Give again, exactly as written, each line of the material below starting at the line that contains "yellow plate: (159, 172) stays" and ending at the line that contains "left black gripper body: (133, 163)". Both ends count, and no other line does.

# # # # # # #

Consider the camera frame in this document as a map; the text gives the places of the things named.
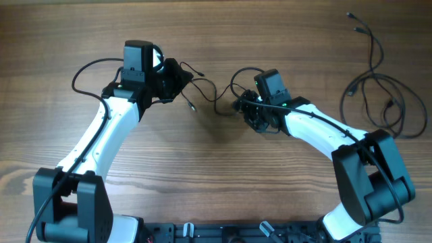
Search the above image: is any short black micro-USB cable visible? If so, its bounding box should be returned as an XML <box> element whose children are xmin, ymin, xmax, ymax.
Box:
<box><xmin>178</xmin><ymin>61</ymin><xmax>247</xmax><ymax>117</ymax></box>

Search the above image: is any black USB-A cable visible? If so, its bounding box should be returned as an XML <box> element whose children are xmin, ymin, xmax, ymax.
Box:
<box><xmin>339</xmin><ymin>26</ymin><xmax>429</xmax><ymax>139</ymax></box>

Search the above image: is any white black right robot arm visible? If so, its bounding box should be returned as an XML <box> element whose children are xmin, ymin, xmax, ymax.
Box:
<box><xmin>233</xmin><ymin>69</ymin><xmax>415</xmax><ymax>242</ymax></box>

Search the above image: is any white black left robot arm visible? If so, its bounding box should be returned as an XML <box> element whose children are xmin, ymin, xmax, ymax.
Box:
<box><xmin>26</xmin><ymin>40</ymin><xmax>194</xmax><ymax>242</ymax></box>

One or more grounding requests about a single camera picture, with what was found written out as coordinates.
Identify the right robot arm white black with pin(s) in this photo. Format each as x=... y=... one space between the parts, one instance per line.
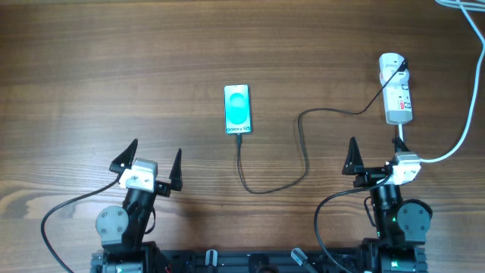
x=401 y=225

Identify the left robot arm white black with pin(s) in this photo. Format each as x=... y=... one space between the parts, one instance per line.
x=122 y=228

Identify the white USB charger adapter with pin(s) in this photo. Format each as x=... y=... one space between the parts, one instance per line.
x=393 y=69

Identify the turquoise Galaxy S25 smartphone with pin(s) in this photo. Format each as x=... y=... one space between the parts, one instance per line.
x=237 y=109

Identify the white power strip socket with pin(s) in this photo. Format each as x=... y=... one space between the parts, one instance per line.
x=397 y=103

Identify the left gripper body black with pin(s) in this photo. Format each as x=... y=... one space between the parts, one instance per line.
x=161 y=188

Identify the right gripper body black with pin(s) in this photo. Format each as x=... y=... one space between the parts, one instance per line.
x=370 y=177

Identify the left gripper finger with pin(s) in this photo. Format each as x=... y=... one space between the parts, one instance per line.
x=125 y=159
x=176 y=173

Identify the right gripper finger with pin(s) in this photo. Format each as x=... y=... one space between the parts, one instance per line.
x=399 y=145
x=353 y=164

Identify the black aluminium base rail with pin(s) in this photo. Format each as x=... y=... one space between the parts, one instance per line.
x=250 y=261

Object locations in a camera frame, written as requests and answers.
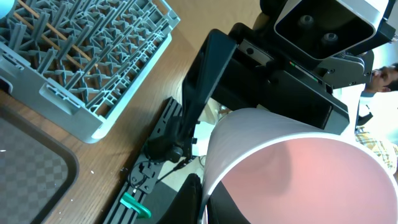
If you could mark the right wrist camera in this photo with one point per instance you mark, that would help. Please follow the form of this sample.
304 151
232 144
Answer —
322 28

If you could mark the brown serving tray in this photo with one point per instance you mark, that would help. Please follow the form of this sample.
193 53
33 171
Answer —
36 170

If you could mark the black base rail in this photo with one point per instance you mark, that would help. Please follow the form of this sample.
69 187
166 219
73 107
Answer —
161 146

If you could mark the pink cup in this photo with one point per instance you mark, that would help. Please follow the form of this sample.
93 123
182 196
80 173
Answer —
279 170

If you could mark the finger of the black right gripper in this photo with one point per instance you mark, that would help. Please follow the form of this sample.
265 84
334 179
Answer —
205 73

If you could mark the person in background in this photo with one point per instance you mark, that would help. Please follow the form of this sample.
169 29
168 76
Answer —
376 126

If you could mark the light blue bowl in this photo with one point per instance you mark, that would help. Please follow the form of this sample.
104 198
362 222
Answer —
6 7

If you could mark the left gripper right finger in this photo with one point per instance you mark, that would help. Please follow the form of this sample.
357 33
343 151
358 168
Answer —
222 209

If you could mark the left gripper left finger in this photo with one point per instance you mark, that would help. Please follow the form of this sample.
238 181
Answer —
185 207

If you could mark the grey dishwasher rack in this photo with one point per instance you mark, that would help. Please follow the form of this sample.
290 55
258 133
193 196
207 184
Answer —
123 38

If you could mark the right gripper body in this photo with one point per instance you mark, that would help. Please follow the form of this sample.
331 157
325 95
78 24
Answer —
266 70

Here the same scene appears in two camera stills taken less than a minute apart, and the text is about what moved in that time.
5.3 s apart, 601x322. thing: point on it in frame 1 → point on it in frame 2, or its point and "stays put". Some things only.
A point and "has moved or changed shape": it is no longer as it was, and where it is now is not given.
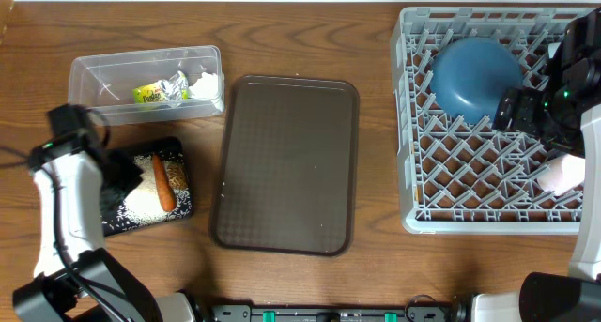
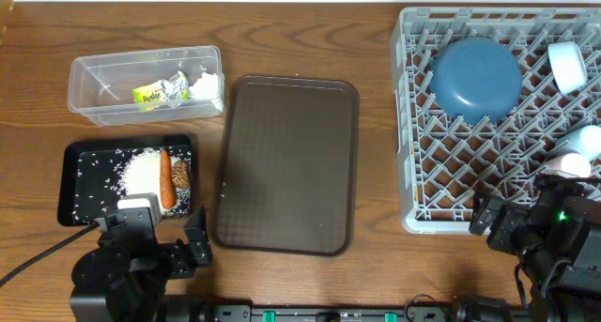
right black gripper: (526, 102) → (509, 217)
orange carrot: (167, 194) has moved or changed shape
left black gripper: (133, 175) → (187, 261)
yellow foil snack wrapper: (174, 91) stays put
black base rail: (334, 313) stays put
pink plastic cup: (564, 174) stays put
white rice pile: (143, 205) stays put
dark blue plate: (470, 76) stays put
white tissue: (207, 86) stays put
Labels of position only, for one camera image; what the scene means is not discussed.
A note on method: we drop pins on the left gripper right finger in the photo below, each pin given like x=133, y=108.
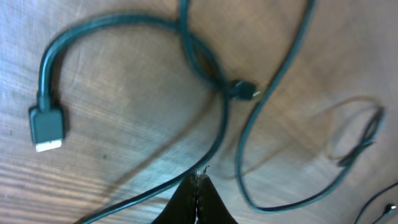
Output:
x=210, y=207

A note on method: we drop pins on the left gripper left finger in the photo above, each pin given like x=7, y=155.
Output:
x=181, y=208

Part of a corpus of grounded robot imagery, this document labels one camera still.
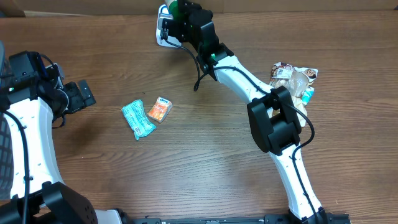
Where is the green lid jar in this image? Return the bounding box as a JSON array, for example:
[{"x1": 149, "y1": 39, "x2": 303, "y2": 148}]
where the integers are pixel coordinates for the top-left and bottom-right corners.
[{"x1": 165, "y1": 0, "x2": 183, "y2": 20}]

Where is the teal snack packet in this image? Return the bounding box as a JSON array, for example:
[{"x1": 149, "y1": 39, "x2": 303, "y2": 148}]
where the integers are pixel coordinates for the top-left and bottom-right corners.
[{"x1": 121, "y1": 100, "x2": 156, "y2": 141}]

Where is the orange tissue pack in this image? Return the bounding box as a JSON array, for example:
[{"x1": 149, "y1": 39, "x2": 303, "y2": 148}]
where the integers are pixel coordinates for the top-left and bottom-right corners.
[{"x1": 147, "y1": 97, "x2": 173, "y2": 123}]

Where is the beige Pantree snack bag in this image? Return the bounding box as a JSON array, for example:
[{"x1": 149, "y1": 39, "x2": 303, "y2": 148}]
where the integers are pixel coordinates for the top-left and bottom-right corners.
[{"x1": 270, "y1": 62, "x2": 318, "y2": 116}]

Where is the teal wipes pack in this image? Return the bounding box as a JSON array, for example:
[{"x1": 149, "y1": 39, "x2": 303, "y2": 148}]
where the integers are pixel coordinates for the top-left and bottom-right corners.
[{"x1": 301, "y1": 86, "x2": 315, "y2": 106}]

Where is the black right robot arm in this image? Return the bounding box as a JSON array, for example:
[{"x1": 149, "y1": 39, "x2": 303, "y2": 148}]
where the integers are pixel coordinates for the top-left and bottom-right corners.
[{"x1": 157, "y1": 0, "x2": 329, "y2": 223}]

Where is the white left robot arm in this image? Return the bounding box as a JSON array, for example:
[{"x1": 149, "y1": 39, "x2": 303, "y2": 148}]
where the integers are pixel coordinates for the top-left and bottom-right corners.
[{"x1": 1, "y1": 49, "x2": 129, "y2": 223}]

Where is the white barcode scanner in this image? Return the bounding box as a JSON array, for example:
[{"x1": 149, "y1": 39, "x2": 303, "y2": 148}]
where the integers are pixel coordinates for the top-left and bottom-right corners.
[{"x1": 155, "y1": 4, "x2": 182, "y2": 48}]

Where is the black wire basket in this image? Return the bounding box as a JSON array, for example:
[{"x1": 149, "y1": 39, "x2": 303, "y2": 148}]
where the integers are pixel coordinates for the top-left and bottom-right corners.
[{"x1": 0, "y1": 40, "x2": 15, "y2": 201}]

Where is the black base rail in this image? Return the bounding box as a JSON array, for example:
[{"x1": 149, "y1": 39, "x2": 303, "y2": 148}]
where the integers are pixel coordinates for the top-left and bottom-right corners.
[{"x1": 131, "y1": 215, "x2": 290, "y2": 224}]

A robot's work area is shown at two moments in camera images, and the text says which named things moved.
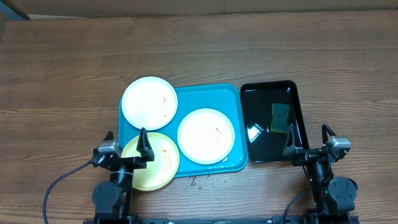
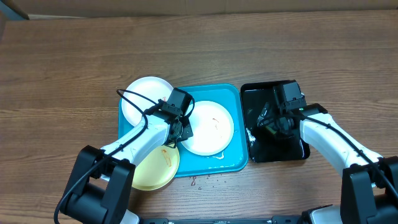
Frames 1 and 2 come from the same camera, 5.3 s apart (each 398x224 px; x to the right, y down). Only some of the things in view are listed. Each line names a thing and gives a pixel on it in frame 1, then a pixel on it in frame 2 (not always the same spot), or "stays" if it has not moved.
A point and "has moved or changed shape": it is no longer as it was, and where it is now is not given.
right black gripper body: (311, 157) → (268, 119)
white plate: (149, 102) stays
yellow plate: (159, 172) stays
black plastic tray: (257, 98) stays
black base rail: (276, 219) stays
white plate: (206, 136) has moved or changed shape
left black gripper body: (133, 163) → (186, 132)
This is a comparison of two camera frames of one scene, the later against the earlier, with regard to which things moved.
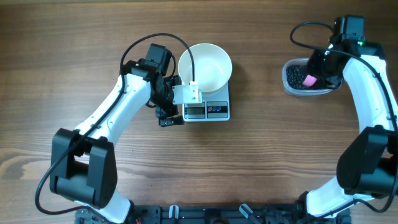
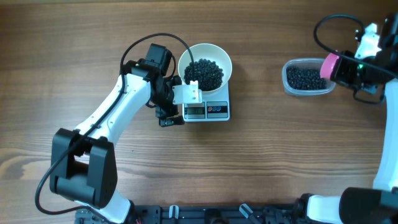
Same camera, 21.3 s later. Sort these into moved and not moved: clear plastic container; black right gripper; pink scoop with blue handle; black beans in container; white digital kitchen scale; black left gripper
Moved: pink scoop with blue handle; black right gripper
Not moved: black beans in container; clear plastic container; white digital kitchen scale; black left gripper
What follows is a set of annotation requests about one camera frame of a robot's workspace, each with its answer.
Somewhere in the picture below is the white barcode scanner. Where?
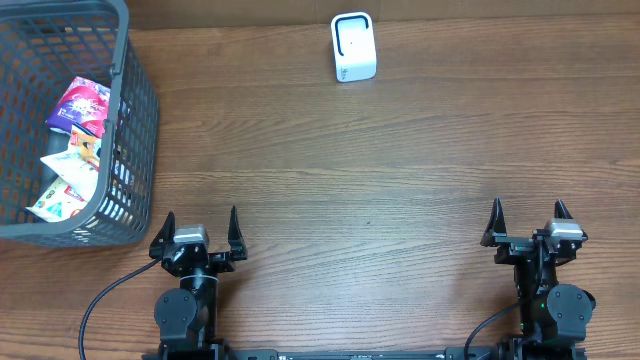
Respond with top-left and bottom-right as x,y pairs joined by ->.
330,11 -> 377,83

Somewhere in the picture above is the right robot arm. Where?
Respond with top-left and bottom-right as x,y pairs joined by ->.
463,198 -> 596,359

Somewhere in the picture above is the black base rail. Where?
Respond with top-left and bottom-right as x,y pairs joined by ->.
141,346 -> 586,360

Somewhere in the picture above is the beige snack bag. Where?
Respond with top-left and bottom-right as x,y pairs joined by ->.
27,177 -> 87,223

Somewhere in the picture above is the white gold-capped cream tube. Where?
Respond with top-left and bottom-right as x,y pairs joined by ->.
41,150 -> 100,201

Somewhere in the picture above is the grey plastic mesh basket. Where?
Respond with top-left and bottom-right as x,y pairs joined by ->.
1,0 -> 159,247

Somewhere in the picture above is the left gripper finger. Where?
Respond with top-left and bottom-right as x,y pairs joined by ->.
149,212 -> 176,259
227,206 -> 248,261

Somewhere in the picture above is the purple red sachet pack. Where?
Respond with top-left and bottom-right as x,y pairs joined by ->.
46,76 -> 110,138

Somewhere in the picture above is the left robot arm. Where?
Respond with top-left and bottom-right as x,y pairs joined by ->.
149,207 -> 248,359

# # # # # # #

** ANSWER BELOW **
yellow plate: (159, 172) stays
black plastic tray: (257, 98) stays
black base rail: (276, 219) stays
white plate: (206, 136) has moved or changed shape
left black gripper body: (133, 163) → (186, 132)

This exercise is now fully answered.